As used herein, the term “measurement” refers to determining the degree of radiation exposure or irradiation in cells. In one embodiment, the present invention can determine the degree of radiation exposure or irradiation by measuring the mRNA expression level of the gene or the expression level of its protein from a biological sample obtained from an individual, and comparing it with the expression level of a normal control sample.

As used herein, the term “diagnosing” refers to ascertaining the presence or characteristics of pathophysiology.
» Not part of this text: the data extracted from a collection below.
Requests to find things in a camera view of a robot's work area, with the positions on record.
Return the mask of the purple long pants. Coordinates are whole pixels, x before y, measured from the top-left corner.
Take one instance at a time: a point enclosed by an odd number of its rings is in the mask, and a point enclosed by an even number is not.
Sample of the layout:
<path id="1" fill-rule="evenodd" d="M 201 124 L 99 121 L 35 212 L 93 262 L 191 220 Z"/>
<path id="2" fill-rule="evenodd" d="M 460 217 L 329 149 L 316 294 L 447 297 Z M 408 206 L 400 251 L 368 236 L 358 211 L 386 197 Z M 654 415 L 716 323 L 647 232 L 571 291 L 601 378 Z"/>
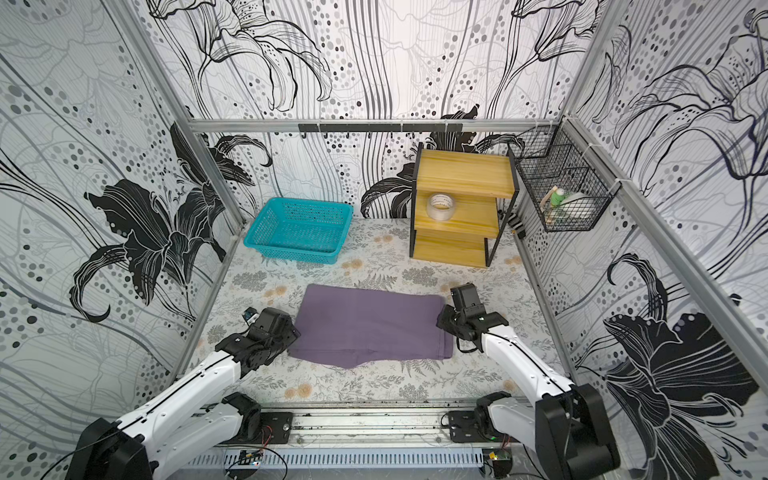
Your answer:
<path id="1" fill-rule="evenodd" d="M 437 327 L 444 306 L 437 295 L 312 284 L 295 319 L 300 337 L 288 354 L 344 369 L 373 361 L 447 360 L 453 338 Z"/>

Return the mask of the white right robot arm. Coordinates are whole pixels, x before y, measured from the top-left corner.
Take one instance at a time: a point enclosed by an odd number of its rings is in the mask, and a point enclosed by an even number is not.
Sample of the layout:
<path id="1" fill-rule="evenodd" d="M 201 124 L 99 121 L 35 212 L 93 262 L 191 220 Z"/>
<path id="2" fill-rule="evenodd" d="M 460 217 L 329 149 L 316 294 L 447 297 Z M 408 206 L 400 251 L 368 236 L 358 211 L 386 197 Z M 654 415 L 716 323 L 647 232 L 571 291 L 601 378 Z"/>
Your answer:
<path id="1" fill-rule="evenodd" d="M 621 465 L 601 395 L 577 385 L 539 358 L 497 312 L 481 303 L 474 284 L 451 291 L 438 328 L 495 361 L 524 395 L 495 392 L 473 410 L 450 411 L 441 424 L 457 444 L 511 439 L 533 451 L 547 479 L 594 479 Z"/>

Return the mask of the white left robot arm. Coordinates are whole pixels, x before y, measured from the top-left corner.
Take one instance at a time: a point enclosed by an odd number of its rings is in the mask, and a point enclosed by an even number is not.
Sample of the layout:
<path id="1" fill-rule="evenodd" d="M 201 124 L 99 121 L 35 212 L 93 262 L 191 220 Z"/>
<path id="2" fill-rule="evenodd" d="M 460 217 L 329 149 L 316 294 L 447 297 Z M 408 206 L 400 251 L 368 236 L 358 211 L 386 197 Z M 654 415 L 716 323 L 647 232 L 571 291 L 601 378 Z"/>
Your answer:
<path id="1" fill-rule="evenodd" d="M 225 337 L 155 398 L 114 421 L 91 423 L 69 457 L 66 478 L 166 479 L 219 444 L 286 444 L 292 414 L 266 413 L 232 388 L 271 365 L 300 333 L 276 308 L 249 308 L 243 317 L 245 331 Z"/>

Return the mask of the clear tape roll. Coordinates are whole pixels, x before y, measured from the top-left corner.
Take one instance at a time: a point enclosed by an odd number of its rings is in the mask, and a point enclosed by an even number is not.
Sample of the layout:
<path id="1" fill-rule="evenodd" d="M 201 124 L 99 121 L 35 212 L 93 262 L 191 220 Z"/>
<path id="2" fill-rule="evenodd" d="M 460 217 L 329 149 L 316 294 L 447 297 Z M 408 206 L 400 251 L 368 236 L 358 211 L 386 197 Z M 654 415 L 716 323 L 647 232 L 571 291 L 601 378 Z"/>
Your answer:
<path id="1" fill-rule="evenodd" d="M 447 222 L 452 219 L 455 211 L 455 200 L 449 194 L 434 193 L 427 199 L 426 213 L 434 221 Z"/>

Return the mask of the floral patterned tablecloth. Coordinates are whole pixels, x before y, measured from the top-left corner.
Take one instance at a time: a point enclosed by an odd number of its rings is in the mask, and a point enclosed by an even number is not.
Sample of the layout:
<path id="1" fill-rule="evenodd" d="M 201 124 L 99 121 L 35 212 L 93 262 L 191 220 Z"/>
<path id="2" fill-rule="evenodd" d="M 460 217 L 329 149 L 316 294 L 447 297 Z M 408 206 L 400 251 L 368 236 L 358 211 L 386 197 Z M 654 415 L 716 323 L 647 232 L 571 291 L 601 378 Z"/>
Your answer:
<path id="1" fill-rule="evenodd" d="M 215 303 L 188 361 L 197 365 L 216 343 L 245 327 L 248 307 L 273 306 L 296 315 L 306 287 L 323 284 L 450 296 L 451 288 L 474 283 L 487 310 L 503 315 L 525 344 L 558 373 L 565 370 L 529 280 L 517 237 L 506 232 L 486 269 L 414 260 L 408 255 L 405 220 L 353 220 L 333 265 L 263 258 L 238 246 Z M 353 369 L 278 357 L 237 385 L 262 404 L 329 404 L 474 400 L 519 389 L 493 360 L 470 350 L 449 360 L 377 361 Z"/>

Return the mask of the teal plastic basket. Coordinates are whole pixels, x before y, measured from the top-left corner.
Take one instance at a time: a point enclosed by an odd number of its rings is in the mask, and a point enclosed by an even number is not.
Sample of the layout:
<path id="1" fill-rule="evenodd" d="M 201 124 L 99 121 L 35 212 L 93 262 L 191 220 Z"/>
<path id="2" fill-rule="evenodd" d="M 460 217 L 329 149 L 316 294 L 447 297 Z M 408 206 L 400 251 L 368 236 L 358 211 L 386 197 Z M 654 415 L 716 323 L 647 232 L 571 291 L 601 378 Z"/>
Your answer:
<path id="1" fill-rule="evenodd" d="M 334 264 L 353 214 L 346 203 L 272 198 L 253 220 L 243 244 L 265 258 Z"/>

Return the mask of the wooden black-framed shelf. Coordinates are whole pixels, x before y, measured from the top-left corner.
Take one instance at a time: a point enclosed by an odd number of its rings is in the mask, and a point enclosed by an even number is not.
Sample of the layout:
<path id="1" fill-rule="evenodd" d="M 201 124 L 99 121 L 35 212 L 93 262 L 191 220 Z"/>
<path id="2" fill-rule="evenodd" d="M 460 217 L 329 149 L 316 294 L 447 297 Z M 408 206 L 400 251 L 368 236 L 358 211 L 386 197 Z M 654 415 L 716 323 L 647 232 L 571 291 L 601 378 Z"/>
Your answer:
<path id="1" fill-rule="evenodd" d="M 451 195 L 456 211 L 437 222 L 426 213 L 434 193 Z M 411 195 L 409 257 L 487 268 L 513 215 L 519 194 L 516 168 L 506 156 L 419 146 Z"/>

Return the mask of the small green circuit board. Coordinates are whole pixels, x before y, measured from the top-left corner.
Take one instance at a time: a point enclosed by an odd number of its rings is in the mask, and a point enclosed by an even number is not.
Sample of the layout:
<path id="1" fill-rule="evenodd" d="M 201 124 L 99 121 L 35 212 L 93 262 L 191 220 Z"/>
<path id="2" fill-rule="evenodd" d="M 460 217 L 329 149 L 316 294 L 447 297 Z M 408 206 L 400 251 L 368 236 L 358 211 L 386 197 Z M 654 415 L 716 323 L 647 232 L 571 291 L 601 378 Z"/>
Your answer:
<path id="1" fill-rule="evenodd" d="M 241 450 L 236 465 L 247 469 L 258 469 L 263 458 L 262 450 Z"/>

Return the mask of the small black power module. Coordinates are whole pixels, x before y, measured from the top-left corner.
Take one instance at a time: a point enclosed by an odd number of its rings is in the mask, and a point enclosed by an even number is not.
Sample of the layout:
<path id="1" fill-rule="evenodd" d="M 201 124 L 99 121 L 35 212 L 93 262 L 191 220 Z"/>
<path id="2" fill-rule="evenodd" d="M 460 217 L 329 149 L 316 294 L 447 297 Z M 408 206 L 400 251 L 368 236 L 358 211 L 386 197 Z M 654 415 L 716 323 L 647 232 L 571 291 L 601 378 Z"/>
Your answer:
<path id="1" fill-rule="evenodd" d="M 494 479 L 507 479 L 510 476 L 514 461 L 509 450 L 484 449 L 482 453 L 484 465 L 490 469 Z"/>

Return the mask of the green white bottle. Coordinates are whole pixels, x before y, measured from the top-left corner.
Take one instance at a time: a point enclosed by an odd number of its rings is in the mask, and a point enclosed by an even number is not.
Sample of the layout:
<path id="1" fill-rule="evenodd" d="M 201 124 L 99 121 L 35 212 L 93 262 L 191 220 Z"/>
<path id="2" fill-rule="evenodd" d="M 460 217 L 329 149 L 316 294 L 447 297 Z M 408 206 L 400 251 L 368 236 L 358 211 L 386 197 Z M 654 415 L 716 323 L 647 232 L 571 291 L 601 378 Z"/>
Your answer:
<path id="1" fill-rule="evenodd" d="M 547 219 L 552 222 L 553 218 L 557 215 L 556 210 L 559 208 L 561 203 L 565 200 L 566 192 L 559 187 L 553 187 L 549 192 L 549 197 L 545 202 L 545 205 L 548 207 L 547 213 Z"/>

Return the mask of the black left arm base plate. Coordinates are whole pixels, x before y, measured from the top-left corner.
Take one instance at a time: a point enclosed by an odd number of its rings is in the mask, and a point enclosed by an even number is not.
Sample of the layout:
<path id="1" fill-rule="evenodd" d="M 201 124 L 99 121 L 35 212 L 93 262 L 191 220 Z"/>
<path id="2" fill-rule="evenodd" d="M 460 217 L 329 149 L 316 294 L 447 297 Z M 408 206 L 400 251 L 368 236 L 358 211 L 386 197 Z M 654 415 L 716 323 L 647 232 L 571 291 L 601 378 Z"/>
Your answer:
<path id="1" fill-rule="evenodd" d="M 246 417 L 237 434 L 223 442 L 223 445 L 267 444 L 285 445 L 289 443 L 293 429 L 292 412 L 268 411 L 250 414 Z"/>

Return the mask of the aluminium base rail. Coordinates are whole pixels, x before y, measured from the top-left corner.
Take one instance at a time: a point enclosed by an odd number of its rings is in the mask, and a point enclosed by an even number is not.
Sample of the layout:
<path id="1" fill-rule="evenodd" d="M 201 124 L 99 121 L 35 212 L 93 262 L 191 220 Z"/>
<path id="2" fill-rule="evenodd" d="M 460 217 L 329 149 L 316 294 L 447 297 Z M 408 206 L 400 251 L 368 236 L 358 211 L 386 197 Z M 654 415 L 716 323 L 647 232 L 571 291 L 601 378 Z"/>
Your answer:
<path id="1" fill-rule="evenodd" d="M 474 400 L 285 404 L 265 406 L 262 416 L 293 415 L 285 444 L 290 448 L 440 448 L 455 445 L 448 413 L 475 406 Z"/>

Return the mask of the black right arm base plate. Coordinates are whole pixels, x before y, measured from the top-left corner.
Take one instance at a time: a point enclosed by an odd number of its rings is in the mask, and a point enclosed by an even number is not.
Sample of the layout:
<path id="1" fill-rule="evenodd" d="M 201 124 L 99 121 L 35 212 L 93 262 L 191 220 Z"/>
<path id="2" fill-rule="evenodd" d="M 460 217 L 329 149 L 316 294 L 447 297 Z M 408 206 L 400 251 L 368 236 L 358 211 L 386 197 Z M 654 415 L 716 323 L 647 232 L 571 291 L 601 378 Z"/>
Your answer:
<path id="1" fill-rule="evenodd" d="M 498 431 L 485 413 L 470 410 L 448 411 L 440 420 L 442 428 L 448 430 L 453 443 L 505 443 L 511 439 Z"/>
Diagnosis in the present invention is to confirm whether and/or the extent of radiation exposure.

During radiation exposure, somatic cells are damaged, and acute side effects such as hematopoietic tissue damage, digestive system damage, central nervous system damage, or skin damage, or chronic side effects such as cataracts, tumors, and decreased fertility may occur. In addition, it can cause germ cell damage caused by chromosomal abnormalities. Therefore, there is a need for a marker that can quantitatively diagnose radiation exposure.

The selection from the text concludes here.